-- PROMPT --
Repeat only the stretch of lines below that runs from the line with "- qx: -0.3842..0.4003" through the line with "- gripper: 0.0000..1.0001", unaltered.

Segment Start: DATASET CONTENT

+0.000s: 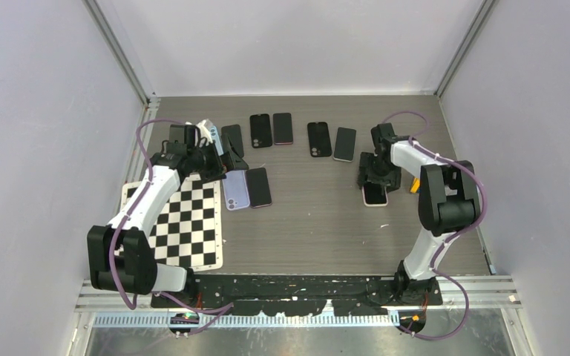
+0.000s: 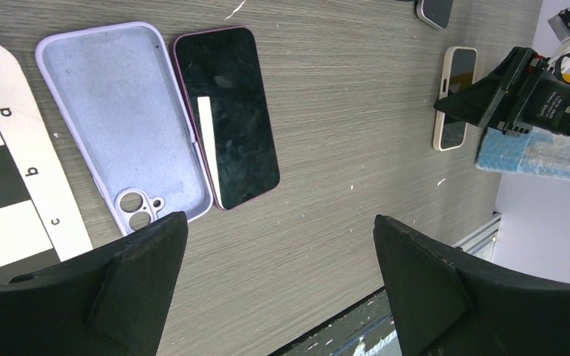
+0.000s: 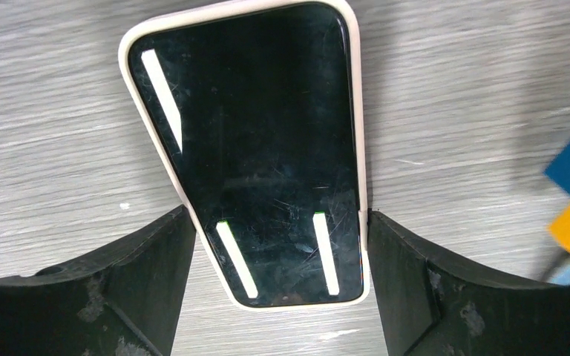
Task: Take the phone out of the phone case
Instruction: Move the phone to the center of the board.
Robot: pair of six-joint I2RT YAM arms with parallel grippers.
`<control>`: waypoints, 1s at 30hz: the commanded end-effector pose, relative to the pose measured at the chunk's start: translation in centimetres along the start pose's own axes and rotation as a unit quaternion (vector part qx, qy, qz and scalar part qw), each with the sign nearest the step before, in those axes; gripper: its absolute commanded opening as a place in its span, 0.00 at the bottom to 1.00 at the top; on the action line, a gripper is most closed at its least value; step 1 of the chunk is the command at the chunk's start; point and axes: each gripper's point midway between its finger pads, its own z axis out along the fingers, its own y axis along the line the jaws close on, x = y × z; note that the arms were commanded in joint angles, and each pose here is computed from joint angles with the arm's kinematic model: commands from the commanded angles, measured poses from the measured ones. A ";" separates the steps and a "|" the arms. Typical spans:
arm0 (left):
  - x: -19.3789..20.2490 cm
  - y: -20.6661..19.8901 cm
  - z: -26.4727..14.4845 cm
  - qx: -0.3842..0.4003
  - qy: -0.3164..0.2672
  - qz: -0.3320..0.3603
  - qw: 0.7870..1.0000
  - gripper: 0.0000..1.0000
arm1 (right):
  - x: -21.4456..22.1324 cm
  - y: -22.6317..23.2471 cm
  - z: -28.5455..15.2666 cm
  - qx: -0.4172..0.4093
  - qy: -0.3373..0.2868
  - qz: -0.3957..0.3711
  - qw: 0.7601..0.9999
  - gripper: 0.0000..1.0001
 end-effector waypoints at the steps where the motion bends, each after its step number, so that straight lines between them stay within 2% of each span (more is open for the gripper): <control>1: -2.0 -1.9 -0.5 0.035 -0.027 0.015 0.999 0.99 | -2.0 6.3 -3.4 -0.085 -0.079 0.015 0.993 0.42; 5: -2.3 -2.0 -0.3 0.039 -0.029 0.013 0.999 0.99 | -0.3 11.7 -6.4 -0.135 -0.104 0.001 0.985 0.42; 9: -2.5 -2.1 0.0 0.043 -0.030 0.005 0.999 0.99 | 1.7 14.5 -6.7 -0.135 -0.113 -0.009 0.984 0.42; 19: -2.4 -2.1 0.1 0.045 -0.029 0.001 0.999 0.99 | 5.9 15.9 -3.1 -0.095 -0.072 -0.067 0.991 0.45; 23: -2.3 -2.1 0.1 0.045 -0.028 0.000 0.999 0.99 | 6.4 15.9 -2.1 -0.073 -0.069 -0.090 0.991 0.55; 28: -2.4 -2.2 -0.1 0.045 -0.030 0.002 0.999 0.99 | 6.8 15.7 -0.9 -0.043 -0.066 -0.100 0.992 0.78; 30: -2.4 -2.2 -0.2 0.045 -0.032 0.003 0.998 0.99 | 6.9 15.5 -0.6 -0.033 -0.061 -0.103 0.992 0.84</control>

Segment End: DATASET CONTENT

-- RESULT OF THE EXERCISE --
  - qx: -0.3842..0.4003
  - qy: -0.3164..0.2672
  - qz: -0.3320..0.3603
  - qw: 0.7870..1.0000
  - gripper: 0.0000..1.0000
arm1 (right):
  - x: -21.4456..22.1324 cm
  - y: -22.6317..23.2471 cm
  - z: -28.5455..15.2666 cm
  - qx: -0.4172..0.4093
  - qy: -0.3373..0.2868
  - qz: -0.3957..0.3711
  - qw: 0.7601..0.9999
  - gripper: 0.0000..1.0001

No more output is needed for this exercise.